Podia ser a minha cidade. A gente é ser humano, tem que ajudar o próximo.
ELTON KRAMER
Morador de Imbé
— Parecia um filme de guerra, era surreal. Um filme de terror. As pessoas pedindo "ajuda, ajuda", e a gente não conseguia mais ajudar. Não cabia mais gente no barco. E fome, frio. A gente estava com muito frio. Foi um negócio inesquecível. Foi bom ajudar, mas foi muito chocante — narra.
O empresário decidiu seguir o seu coração e levar apoio ao ver a gravidade da situação nos municípios atingidos pelas enchentes.
— As pessoas estavam morrendo, e eu com um "jet" novo na garagem, por que eu não ia poder ajudar? Podia ser a minha cidade. A gente é ser humano, tem que ajudar o próximo — destaca.

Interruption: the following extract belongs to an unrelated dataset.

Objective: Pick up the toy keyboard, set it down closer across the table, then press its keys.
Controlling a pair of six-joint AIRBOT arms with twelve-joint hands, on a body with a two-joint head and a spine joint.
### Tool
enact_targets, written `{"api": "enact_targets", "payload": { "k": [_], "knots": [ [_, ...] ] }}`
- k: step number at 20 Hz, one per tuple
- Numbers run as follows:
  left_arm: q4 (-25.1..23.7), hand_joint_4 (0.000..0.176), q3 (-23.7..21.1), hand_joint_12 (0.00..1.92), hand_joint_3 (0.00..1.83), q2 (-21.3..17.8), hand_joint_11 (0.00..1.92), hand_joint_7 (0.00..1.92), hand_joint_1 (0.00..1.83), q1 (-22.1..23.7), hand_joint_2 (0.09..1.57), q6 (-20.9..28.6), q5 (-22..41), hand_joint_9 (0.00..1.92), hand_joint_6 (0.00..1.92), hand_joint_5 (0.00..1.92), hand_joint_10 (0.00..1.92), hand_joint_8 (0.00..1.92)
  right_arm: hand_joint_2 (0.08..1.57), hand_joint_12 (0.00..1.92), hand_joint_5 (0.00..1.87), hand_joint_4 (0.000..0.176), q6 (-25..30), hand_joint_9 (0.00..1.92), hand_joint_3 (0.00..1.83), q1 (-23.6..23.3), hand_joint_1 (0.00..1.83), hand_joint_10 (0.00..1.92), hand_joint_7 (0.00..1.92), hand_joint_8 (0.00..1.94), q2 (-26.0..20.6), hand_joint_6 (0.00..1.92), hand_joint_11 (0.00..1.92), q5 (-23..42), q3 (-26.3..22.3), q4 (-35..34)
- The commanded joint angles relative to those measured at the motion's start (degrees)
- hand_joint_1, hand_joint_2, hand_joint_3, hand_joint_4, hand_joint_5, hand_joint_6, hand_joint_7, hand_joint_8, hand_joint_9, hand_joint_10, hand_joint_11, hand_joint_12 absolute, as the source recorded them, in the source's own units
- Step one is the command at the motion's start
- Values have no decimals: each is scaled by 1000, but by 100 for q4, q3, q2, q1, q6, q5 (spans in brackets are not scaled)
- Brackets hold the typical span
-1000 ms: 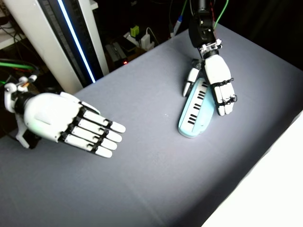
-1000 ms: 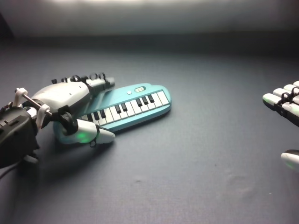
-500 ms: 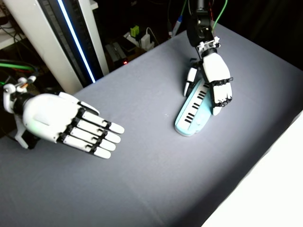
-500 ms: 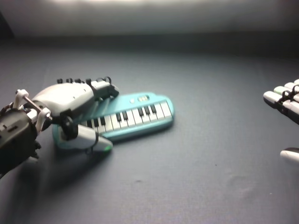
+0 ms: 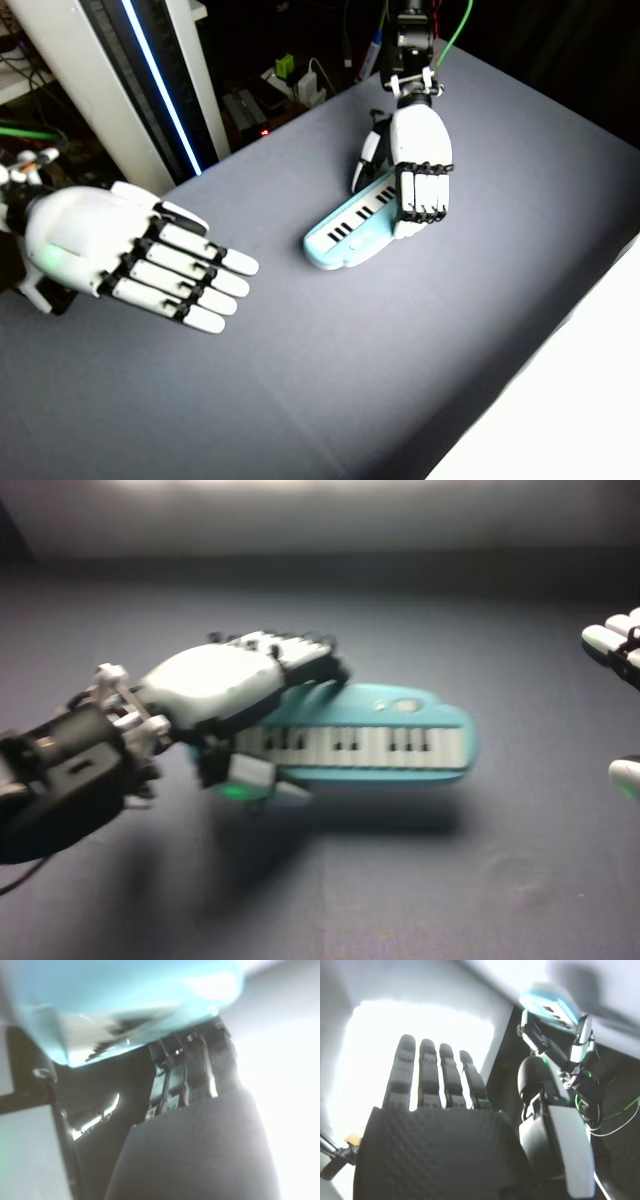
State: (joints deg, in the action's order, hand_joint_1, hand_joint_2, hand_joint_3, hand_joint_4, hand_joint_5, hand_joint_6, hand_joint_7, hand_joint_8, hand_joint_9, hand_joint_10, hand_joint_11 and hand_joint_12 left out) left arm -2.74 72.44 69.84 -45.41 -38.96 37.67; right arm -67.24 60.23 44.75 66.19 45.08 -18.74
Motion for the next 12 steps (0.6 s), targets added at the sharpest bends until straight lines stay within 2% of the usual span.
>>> {"api": "enact_targets", "payload": {
  "k": [1,2,3,4,5,6,7,8,9,10,11,12],
  "knots": [
    [-196,0,19,1578,0,152,327,198,1401,150,1101,140,629,327,839,257,1370,1162,1414,0,0,0,56,0,8,-16,90,0,0,0,-47,0,0,819,2,88],
    [-323,18,99,1629,5,289,297,145,1357,223,1134,258,552,275,1038,177,1427,1243,1426,0,0,0,81,0,10,-16,50,0,0,0,-50,0,0,853,1,115],
    [-446,41,190,1646,1,466,384,169,1335,296,1131,378,468,317,1127,176,1392,1201,1424,0,0,0,89,0,7,-16,9,0,0,0,-51,0,0,877,2,141],
    [-527,25,252,1646,0,596,404,187,1338,347,1125,436,387,319,1101,180,1377,1167,1424,0,0,0,93,0,6,-16,1,0,0,0,-52,0,0,899,2,170],
    [-581,20,299,1571,0,694,389,206,1312,382,1122,477,316,309,1031,196,1236,871,1421,0,0,0,105,0,4,-17,0,0,0,0,-52,0,0,913,2,190],
    [-642,0,372,1627,0,831,430,245,1314,428,1115,533,208,336,862,289,1382,986,1417,0,0,0,134,0,2,-18,0,0,0,0,-52,0,0,940,2,218],
    [-763,0,464,1664,3,981,396,224,1278,489,1134,626,83,308,832,314,1469,1159,1410,0,0,0,175,0,0,-18,0,0,0,0,-52,0,0,977,2,257],
    [-845,0,527,1687,4,1089,276,211,1227,546,1146,644,-42,249,862,270,1456,1153,1412,0,0,0,191,0,0,-18,0,0,0,0,-52,0,0,987,2,276],
    [-896,0,577,1687,4,1180,276,211,1227,594,1146,644,-166,249,862,270,1456,1153,1412,0,0,0,198,0,0,-18,0,0,0,0,-52,0,0,992,2,288],
    [-965,0,650,1623,3,1270,143,200,1090,636,1161,651,-306,170,711,213,1248,852,1407,0,0,0,202,0,0,-19,0,0,0,0,-52,0,0,995,2,296],
    [-1025,0,694,1512,2,1337,28,220,1018,664,1172,652,-436,135,508,210,874,416,1404,0,0,0,203,0,0,-20,0,0,0,0,-52,0,0,996,3,299],
    [-1052,1,733,1215,0,1391,5,174,911,680,1163,652,-516,97,262,178,452,139,1406,0,0,0,205,0,0,-21,0,0,0,0,-52,0,0,996,3,304]
  ]
}}
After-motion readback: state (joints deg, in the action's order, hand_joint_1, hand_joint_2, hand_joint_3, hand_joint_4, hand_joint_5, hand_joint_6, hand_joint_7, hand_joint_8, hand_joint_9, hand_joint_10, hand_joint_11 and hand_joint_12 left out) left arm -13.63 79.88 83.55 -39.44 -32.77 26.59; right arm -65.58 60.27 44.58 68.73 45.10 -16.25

Kramer recorda do agradecimento de uma mulher já sem forças, que se encontrava em cima de um telhado, com a água na cintura, quando foi resgatada. Essa e outras cenas ficaram marcadas:
— Quando eu cheguei, uma senhora me abraçava e falava que nós éramos os heróis do litoral. Outro pessoal que eu tirei, 50 pessoas, só de um colégio de dois pisos, eles estavam loucos de fome, dois dias com fome. A gente tinha pegado marmita antes, largamos aquelas marmitas, e o pessoal comia com a mão… e agradecia a nós, que nós somos os heróis, que não abandonamos eles. Aquilo me deu mais força para ajudar mais.

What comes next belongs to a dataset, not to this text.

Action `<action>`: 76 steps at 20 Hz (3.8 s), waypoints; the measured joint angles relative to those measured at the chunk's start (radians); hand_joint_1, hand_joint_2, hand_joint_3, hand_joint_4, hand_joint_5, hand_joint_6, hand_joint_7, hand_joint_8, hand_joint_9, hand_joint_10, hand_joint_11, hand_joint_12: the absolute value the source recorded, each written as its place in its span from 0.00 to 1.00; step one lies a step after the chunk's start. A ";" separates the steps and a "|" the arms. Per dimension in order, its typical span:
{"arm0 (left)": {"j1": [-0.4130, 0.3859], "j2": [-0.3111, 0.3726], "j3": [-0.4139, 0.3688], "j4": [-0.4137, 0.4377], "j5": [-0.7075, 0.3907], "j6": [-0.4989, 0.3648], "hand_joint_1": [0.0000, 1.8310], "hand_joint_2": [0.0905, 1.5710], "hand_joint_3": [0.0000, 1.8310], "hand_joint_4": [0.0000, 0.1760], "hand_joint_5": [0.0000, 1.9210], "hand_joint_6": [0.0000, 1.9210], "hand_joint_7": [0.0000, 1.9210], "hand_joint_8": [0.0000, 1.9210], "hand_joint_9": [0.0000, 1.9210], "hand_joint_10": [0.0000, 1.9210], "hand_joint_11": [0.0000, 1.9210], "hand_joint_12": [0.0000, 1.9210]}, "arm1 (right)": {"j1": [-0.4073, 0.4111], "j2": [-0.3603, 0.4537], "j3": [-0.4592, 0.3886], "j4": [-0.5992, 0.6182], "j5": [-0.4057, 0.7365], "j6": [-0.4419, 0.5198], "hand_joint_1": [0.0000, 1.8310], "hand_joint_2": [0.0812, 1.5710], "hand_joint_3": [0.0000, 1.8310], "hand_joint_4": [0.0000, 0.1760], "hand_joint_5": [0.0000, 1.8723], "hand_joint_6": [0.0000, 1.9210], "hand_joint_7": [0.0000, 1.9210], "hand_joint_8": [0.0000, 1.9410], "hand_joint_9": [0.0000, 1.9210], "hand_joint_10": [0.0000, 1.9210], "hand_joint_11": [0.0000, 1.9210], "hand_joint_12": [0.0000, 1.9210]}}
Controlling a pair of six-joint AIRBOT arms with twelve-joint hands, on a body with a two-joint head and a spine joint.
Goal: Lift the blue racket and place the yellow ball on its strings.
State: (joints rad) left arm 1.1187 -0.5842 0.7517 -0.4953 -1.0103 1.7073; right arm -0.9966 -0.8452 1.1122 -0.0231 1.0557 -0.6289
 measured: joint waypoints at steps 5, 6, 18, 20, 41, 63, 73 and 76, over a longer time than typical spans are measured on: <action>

Proprietário de uma construtora em Osório, Rafael Panassolo, 50, pegou emprestado o barco de um amigo para socorrer quem necessitava de auxílio em Canoas, Eldorado do Sul e Guaíba. No processo, chegou a se machucar e precisou levar sete pontos na testa. O empresário recorda que encontrou o bairro Mathias Velho completamente submerso, sendo possível ver apenas os telhados de algumas casas. No trajeto de aproximadamente um quilômetro, trazia, ao lado de outro voluntário, cerca de oito a 10 pessoas por vez.
Muitas crianças faziam toda a travessia chorando, sem falar uma palavra e sequer levantar a cabeça.
RAFAEL PANASSOLO
Morador de Osório
— Mas não parava nunca, sempre que retornava para o bairro, encontrava naquele ponto dezenas de pessoas, que ficavam juntos a porcos, cavalos, bois e cães. Rapidamente subiam no nosso barco e no da Polícia Federal, que fazia o mesmo trajeto — conta, destacando que praticamente todas as famílias levavam seus animais de estimação.

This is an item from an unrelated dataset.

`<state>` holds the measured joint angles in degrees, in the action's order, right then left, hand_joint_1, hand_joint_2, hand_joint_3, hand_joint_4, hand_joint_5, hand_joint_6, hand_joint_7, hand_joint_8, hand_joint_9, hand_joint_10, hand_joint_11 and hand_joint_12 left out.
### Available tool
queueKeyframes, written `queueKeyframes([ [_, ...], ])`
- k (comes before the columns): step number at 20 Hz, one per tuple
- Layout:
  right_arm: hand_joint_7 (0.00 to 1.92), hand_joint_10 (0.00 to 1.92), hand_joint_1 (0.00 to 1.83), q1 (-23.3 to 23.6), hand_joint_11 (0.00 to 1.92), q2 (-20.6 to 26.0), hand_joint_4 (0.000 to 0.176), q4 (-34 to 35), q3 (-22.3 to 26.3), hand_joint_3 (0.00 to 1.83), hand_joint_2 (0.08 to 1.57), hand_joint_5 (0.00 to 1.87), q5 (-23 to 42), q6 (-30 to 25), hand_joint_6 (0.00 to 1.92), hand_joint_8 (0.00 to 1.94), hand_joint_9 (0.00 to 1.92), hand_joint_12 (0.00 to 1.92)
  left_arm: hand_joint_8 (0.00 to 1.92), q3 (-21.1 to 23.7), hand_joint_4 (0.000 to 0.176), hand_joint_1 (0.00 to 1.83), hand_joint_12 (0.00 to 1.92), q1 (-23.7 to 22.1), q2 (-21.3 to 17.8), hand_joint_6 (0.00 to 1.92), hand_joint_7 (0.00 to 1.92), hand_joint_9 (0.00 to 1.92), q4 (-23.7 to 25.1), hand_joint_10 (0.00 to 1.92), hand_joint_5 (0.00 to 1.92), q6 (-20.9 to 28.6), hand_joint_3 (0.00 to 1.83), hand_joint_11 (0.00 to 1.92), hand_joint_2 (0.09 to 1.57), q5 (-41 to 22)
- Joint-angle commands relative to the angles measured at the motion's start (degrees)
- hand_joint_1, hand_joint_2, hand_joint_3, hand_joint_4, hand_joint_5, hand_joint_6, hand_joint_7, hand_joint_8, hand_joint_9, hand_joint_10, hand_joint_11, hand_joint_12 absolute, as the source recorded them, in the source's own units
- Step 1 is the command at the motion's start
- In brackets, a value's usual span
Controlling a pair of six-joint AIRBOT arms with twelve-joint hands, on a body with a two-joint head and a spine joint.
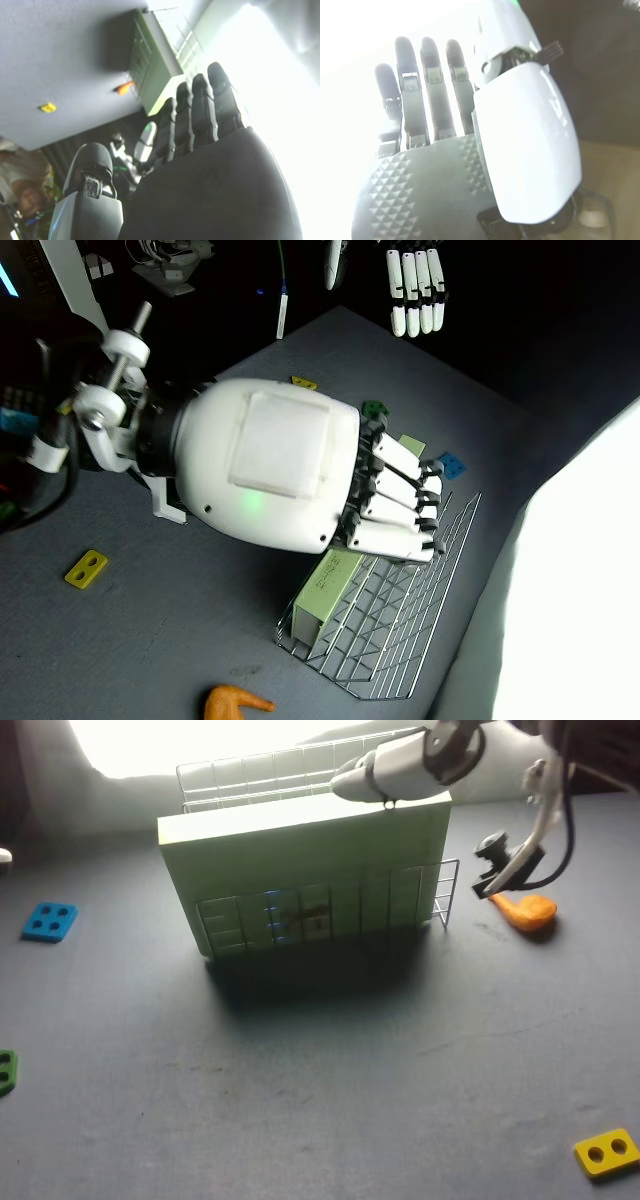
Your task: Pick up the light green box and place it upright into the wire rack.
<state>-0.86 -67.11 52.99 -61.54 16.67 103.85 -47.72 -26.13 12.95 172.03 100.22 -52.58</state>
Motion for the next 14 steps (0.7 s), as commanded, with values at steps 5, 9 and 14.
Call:
queueKeyframes([
  [5,0.56,0.56,1.0,-0.06,0.0,6.34,0.0,-8.48,4.02,0.0,1.07,0.5,2.12,-5.71,0.04,0.01,0.41,1.5,0.0,0.49,0.025,0.1,0.32,-0.63,-0.07,0.0,0.15,0.1,0.55,0.0,0.12,0.02,0.0,0.0,1.29,5.26],
  [9,0.58,0.72,1.01,-0.21,0.0,9.79,0.0,-11.37,6.17,0.0,1.06,0.52,-1.63,-8.51,0.03,0.01,0.35,1.58,0.0,0.99,0.028,0.13,0.33,-0.62,-0.08,0.0,0.15,0.1,0.55,0.0,0.12,0.02,0.0,0.0,1.29,5.26],
  [14,0.56,0.8,0.99,-2.64,0.0,13.38,0.0,-29.84,7.75,0.0,1.07,0.51,-0.5,-21.79,0.02,0.01,0.31,1.58,0.0,0.72,0.026,0.1,0.26,0.19,-0.18,0.0,0.14,0.07,0.55,0.0,0.11,-0.04,0.0,0.0,1.29,5.27],
])
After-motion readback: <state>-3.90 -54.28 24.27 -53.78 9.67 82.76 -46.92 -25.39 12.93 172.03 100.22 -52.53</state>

O barco emprestado acabou retornando danificado, mas, graças a ele, Panassolo conseguiu realizar mais de 300 resgates. O empresário conta que ouviu boatos sobre corpos nas ruas de Canoas, mas não viu nada disso.
— Somente muita tristeza, eram famílias extremamente pobres, todas em estado de choque, parecia que não sabiam o que fazer, muito triste. Muitas crianças faziam toda a travessia chorando, sem falar uma palavra e sequer levantar a cabeça. Isso foi o mais triste, tenho dois filhos adolescentes — lamenta.
Tudo outra vez
Para o presidente da Associação de Pescadores de Imbé, a situação reforçou a união dos gaúchos. Brasileiros de outros Estados também desempenharam uma ajuda importante, acrescenta.
— Desde quem cortou o pãozinho para fazer o sanduíche, quem ajudou a fazer a logística, um café, fez parte dos resgates, eu acho que são os heróis. As pessoas que ajudaram de tudo o que foi jeito, até em uma ligação para dizer: "Vai lá, ajuda aquela família lá" — afirma.
Felizes por terem socorrido vidas e emocionados ao relembrar a situação, os voluntários agora aproveitam para juntar e levar doações a essas e outras cidades. Todos salvaram muitas pessoas, frisam os pescadores – e, se depender deles, continuarão salvando. Alguns pescadores ainda estão em outras cidades ajudando a remover as famílias que desejam sair de suas casas. Outros ainda não voltaram a pescar e estão com as embarcações a postos, esperando, caso seja necessário auxiliar novamente.
— O que foi visto lá pelo nosso pessoal e por todos, eu quero nunca mais ver — ressalta Souza. Mas pondera: — Se tiver que fazer tudo de novo, a gente vai fazer.